Os frutos devem ser colhidos diretamente da árvore quando maduros (de cor pardacenta) e secos ao sol, o que facilita a abertura manual e a extração das sementes; estas ainda devem secar à sombra por mais 2 ou 3 dias. Cada quilo reúne de 8.000 a 17.000 sementes. Não há necessidade de tratamento pré-germinativo, embora deixá-las de molho em água fria por 2 horas antes da semeadura possa estimular a germinação. As sementes precisam ser guardadas sob refrigeração (5 °C), mas perdem o poder germinativo em poucos meses.

Produção de mudas

A semeadura pode ser feita diretamente em recipientes, como sacos de polietileno ou tubetes de propileno de tamanho médio, ou em canteiros para posterior repicagem. A germinação é epígea, com plântulas fanerocotiledonares; a emergência começa entre 10 e 15 dias após a semeadura, atingindo de 70% a 90% de aproveitamento. Por volta dos 6 meses as mudas já têm porte adequado para ir ao campo. A espécie é altamente dependente de fungos micorrízicos arbusculares: observou-se ausência de colonização micorrízica em campo, mas colonização e resposta à inoculação elevadas em condições de casa de vegetação.

Características silviculturais

Heliófila e tolerante a temperaturas baixas, a sapuvinha cresce com forma tortuosa, sem dominância apical clara, ramificação pesada e bifurcações. Como sua derrama natural é fraca, exige podas frequentes, tanto de condução quanto dos galhos. Recomenda-se o plantio em sistema misto.

Crescimento e produção

Há poucas informações sobre o desempenho da espécie em plantios, mas seu crescimento é lento.

Clima

A precipitação média anual em sua área de ocorrência vai de 770 mm, no Rio de Janeiro, a 2.300 mm, no Rio Grande do Sul, com chuvas uniformes no Sul e periódicas no restante; a deficiência hídrica é nula no Sul do país, exceto no norte do Paraná.

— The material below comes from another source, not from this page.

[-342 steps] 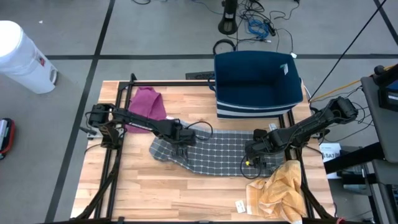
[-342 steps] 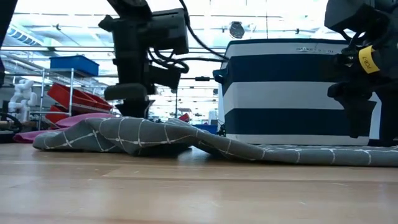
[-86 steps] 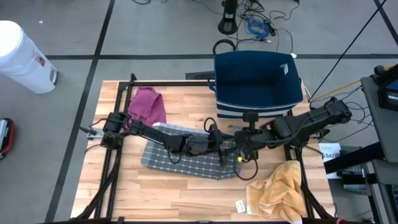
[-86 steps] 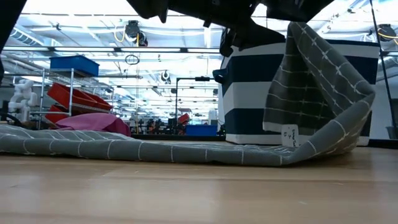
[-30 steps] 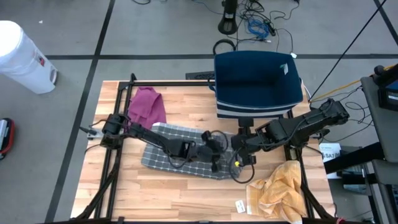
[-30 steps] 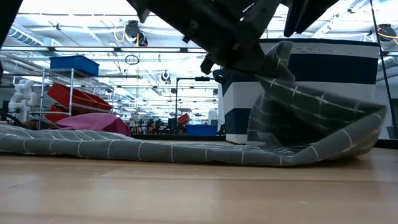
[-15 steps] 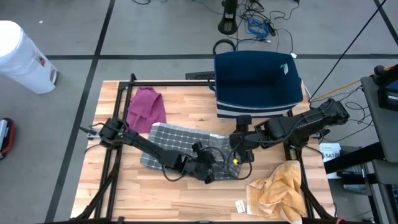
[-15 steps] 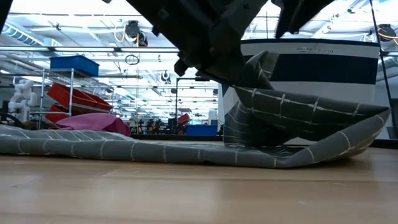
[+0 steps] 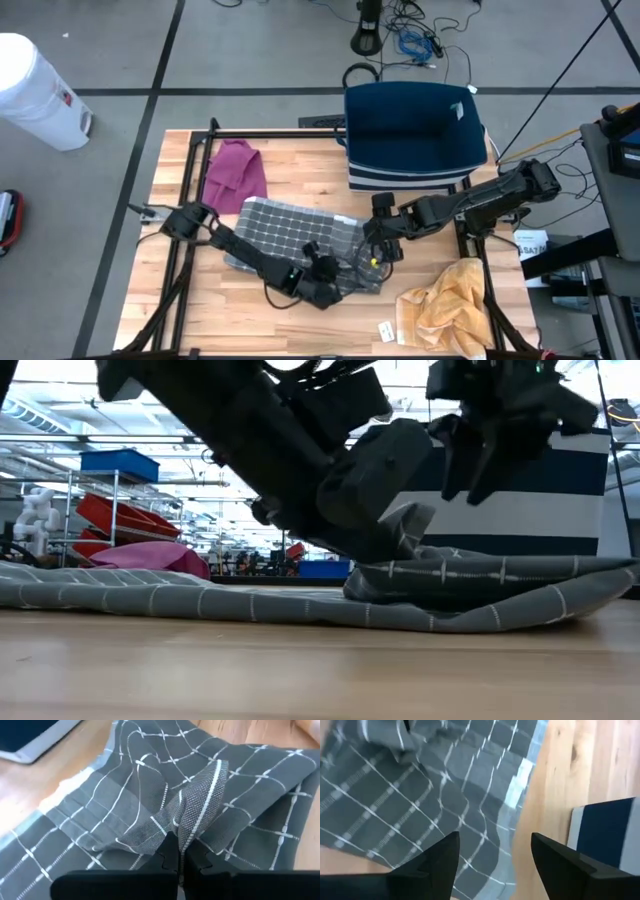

A temperatura média anual oscila entre 15,5 °C (Caçador, SC) e 23,5 °C (Senhor do Bonfim, BA), com mínima absoluta de -10,4 °C registrada em Caçador. As geadas são frequentes no Sul, chegando a 33 por ano, e ausentes no norte de Minas Gerais. Pela classificação de Köppen, a planta vive sob os tipos Aw, Bsh, Cfa, Cwa e Cfb.

Solos

Pouco exigente quanto ao solo, desenvolve-se em terrenos pedregosos, arenosos e arenoargilosos, tanto em locais secos quanto úmidos.